California Governor Gavin Newsom today joined Secretary of the Interior Deb Haaland, White House National Climate Advisor Gina McCarthy and Under Secretary of Defense for Policy Dr. Colin Kahl to announce an agreement that opens the West Coast for offshore wind development for the first time in history, a promising development that could help achieve the state’s clean energy goals, bolster renewable energy sources and create new jobs and investments in California.
“Developing offshore wind to produce clean, renewable energy could be a game changer to achieving California’s clean energy goals and addressing climate change – all while bolstering the economy and creating new jobs,” said Governor Newsom. “This historic announcement, which could provide clean power for up to 1.6 million homes over the next decade, represents the innovative approach we need for a clean energy economy that protects the coasts, fisheries, marine life and Tribal and cultural resources we value so much as Californians.”
Initial areas identified for offshore wind development could bring up to 4.6 GW of clean energy to the grid over the next decade, enough to power 1.6 million homes.
As part of the agreement, the Department of the Interior’s Bureau of Ocean Energy Management (BOEM) plans to offer a lease sale as early as 2022 within a 399-square-mile area of the Central Coast northwest of Morro Bay and a separate area on the North Coast. The areas were identified cooperatively by the Departments of the Interior and Defense and the State of California.
“I believe that a clean energy future is within our grasp in the United States, but it will take all of us and the best-available science to make it happen. Today’s announcement reflects months of active engagement and dedication between partners who are committed to advancing a clean energy future,” said Secretary of the Interior Deb Haaland. “The offshore wind industry has the potential to create tens of thousands of good-paying union jobs across the nation, while combating the negative effects of climate change. Interior is proud to be part of an all-of-government approach toward the Biden-Harris administration’s ambitious renewable energy goals.”
Under the terms of the agreement, efforts will focus on the use of floating offshore wind platforms with over 95% of the proposed lease sale area located 20 to 30 miles off the California Coast. In addition, California is committed to moving forward with offshore wind development in a manner that protects fisheries resources, marine life and tribal and cultural resources, while providing significant regional and statewide economic benefits.
As part of the California Comeback Plan, Governor Newsom has proposed $20 million in funding to support California’s offshore wind capacity, including:
- $11 million to support the Port of Humboldt to apply for federal funding for upgrades that will enable it to support offshore wind deployment.
- $6.5 million supporting staff at the California Coastal Commission and California Department of Fish and Wildlife for accelerated environmental review and front-loaded environmental analysis where feasible. $2.1 million for environmental studies on offshore wind impacts.
- $1.5 million for an engineering and design-build study for a North Coast offshore wind project, to maximize its value in providing regional decarbonization and resilience.
- $700,000 for outreach to ports, Tribes, labor, coastal communities and more.

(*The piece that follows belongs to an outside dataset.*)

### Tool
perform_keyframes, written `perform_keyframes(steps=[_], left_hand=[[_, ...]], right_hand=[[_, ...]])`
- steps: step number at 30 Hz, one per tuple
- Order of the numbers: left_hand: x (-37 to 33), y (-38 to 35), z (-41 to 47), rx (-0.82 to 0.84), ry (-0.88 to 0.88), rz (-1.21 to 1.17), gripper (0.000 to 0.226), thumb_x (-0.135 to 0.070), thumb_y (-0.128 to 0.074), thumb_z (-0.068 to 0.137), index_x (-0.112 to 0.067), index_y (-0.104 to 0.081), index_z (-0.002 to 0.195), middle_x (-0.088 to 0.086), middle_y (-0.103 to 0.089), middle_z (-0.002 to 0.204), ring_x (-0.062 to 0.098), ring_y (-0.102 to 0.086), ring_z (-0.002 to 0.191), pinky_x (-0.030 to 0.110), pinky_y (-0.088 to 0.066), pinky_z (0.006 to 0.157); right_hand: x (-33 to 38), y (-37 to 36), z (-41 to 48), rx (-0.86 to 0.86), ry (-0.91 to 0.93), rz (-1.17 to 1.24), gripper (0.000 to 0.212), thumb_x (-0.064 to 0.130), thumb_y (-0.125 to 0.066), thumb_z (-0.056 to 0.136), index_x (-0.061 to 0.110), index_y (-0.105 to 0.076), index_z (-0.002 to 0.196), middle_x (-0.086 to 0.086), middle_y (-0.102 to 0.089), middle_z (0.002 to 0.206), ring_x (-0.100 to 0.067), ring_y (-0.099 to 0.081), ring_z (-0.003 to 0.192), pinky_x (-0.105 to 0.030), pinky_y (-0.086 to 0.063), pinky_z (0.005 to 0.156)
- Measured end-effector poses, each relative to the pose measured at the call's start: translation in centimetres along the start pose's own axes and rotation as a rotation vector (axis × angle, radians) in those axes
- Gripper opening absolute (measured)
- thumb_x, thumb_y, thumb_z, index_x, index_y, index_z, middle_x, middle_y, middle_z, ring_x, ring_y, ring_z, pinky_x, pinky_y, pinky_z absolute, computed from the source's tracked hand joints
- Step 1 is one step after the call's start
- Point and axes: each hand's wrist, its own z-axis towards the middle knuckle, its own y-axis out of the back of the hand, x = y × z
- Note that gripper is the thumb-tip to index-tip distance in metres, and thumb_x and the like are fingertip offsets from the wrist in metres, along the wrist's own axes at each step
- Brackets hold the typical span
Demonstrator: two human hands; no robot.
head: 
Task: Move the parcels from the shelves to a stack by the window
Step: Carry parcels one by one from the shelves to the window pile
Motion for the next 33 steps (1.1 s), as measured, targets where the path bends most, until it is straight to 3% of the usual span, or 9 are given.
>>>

BOEM, in partnership with California, will hold an Intergovernmental Renewable Energy Task Force meeting on June 24 to discuss the identified areas off the north and central coasts as potential wind energy areas. Following the task force meeting, the areas can be finalized and undergo environmental analysis.
Defenders of Wildlife released a statement soon after the announcement:
“With the increase in offshore wind development along our nation’s coasts, this is a truly pivotal opportunity for California to meet clean energy goals while demonstrating responsible offshore wind development strategies that protect our environment. While these initial areas identified for offshore wind development will provide significant energy, climate and economic benefits to local communities, the state and the western grid, it is critically important that California undertake comprehensive ‘Smart from the Start’ planning to avoid important resources and select least-conflict areas for development. Defenders supports responsibly sited, developed and operated offshore wind and we look forward to working with the state to ensure that renewable energy development is informed by science-based conservation measures that consider imperiled wildlife, such as the humpback whales that seasonally migrate along our iconic coastline,” said Pam Flick, California program director for Defenders of Wildlife.